Tonight, when he had been with his father, he had said he was worried. But were the reasons he had given the only true ones? Or wasn’t he too much afraid because the limits of Cory’s Walk were still holding him? If George Fenton-Stevens were to fail, then his friends would laugh and say, “Poor old George. Too bad. Better luck next time, old boy.” But if David were to fail there would be no second chance, for his own belief in himself would be gone. When you came from Cory’s Walk and aimed high, then you had to be so damned good that there was no possibility of failure. You had to be so damned good that you didn’t need a second chance. That was why he wouldn’t discuss his plans or ambitions with his friends. That was why he was always so vague about them. Yes, it was better to keep quiet about them until you pulled them off. That way the laughs and the sneers wouldn’t be so loud if you failed, and the pity wouldn’t be there, either. “Well, David didn’t manage it,” his friends would say, “but I don’t think he was very serious about it. Never mentioned it very much, did he?” That was right: keep quiet, never mention it, and then
if you failed it wouldn’t seem such a blow. If you aimed high from Cory’s Walk and then fell, you fell a long way.
Yet—he had told Penny. Strange how he had suddenly blurted it out while they were leaning over the wall of Edinburgh Castle, as if he had set himself to impress her, win her admiration. The mating display, he thought suddenly. Oh, God, did I really behave like that? But she had not laughed at him. She had listened, with her large blue eyes watching him sympathetically as if she really wanted to hear him talk.

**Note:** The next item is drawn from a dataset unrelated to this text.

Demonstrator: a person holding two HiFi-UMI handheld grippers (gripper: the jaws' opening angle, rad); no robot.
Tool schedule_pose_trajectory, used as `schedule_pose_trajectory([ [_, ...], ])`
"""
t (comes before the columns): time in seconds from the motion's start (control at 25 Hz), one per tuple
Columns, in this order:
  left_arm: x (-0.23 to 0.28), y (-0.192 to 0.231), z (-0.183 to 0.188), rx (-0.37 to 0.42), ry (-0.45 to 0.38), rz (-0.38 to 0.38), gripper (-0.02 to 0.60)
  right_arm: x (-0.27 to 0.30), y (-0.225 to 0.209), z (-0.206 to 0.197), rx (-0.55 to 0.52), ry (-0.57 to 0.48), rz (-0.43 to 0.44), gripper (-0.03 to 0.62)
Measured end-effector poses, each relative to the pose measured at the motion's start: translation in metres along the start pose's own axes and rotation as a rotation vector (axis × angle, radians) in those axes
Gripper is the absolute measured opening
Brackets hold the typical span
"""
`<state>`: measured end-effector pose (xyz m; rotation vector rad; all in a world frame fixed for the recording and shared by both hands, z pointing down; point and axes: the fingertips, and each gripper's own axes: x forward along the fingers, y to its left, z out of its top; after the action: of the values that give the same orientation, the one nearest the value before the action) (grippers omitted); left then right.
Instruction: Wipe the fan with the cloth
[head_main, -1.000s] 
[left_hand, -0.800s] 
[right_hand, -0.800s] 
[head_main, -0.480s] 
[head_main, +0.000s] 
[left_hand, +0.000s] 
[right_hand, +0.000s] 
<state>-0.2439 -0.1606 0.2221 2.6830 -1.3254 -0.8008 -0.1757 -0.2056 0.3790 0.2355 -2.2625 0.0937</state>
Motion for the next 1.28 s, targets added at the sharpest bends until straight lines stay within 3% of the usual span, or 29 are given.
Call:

He moved restlessly about the room. Then he sat down at his desk, pushed the books aside, and lifted a sheet of writing-paper. This was the third letter this week, Mr. Lorrimer or no Mr. Lorrimer. As he dated it he glanced at the calendar and said to himself, “Another week, and I leave for Oxford. And then Penny arrives. Damn that Rawson woman. If it weren’t for her I could have seen Penny every day until term started.”
Then he began thinking how he might see Penny on the day she arrived in London. He would arrange it. He tried to imagine the surprise on her face when she arrived at King’s Cross Station and found him waiting there to meet her. Then he glanced at his watch, noted the time, stopped all his wondering and imagining, and began to write her.
It was “Darling Penny” this time, and he didn’t even notice how naturally he had written it.
14
PENNY IN LONDON
The notice-board, three porters, and a ticket-inspector had all agreed that the train from Edinburgh would arrive at this platform in five minutes. David was still only half persuaded. He watched the giant hand of the station clock as it jerked eagerly to each new minute, and debated with himself whether he should stand at the gate to the platform or whether he should use the platform ticket which he had bought. He decided to use it, and yet keep near enough to the gate so he could not possibly miss her. He hadn’t thought of that possibility until he had actually arrived at the station.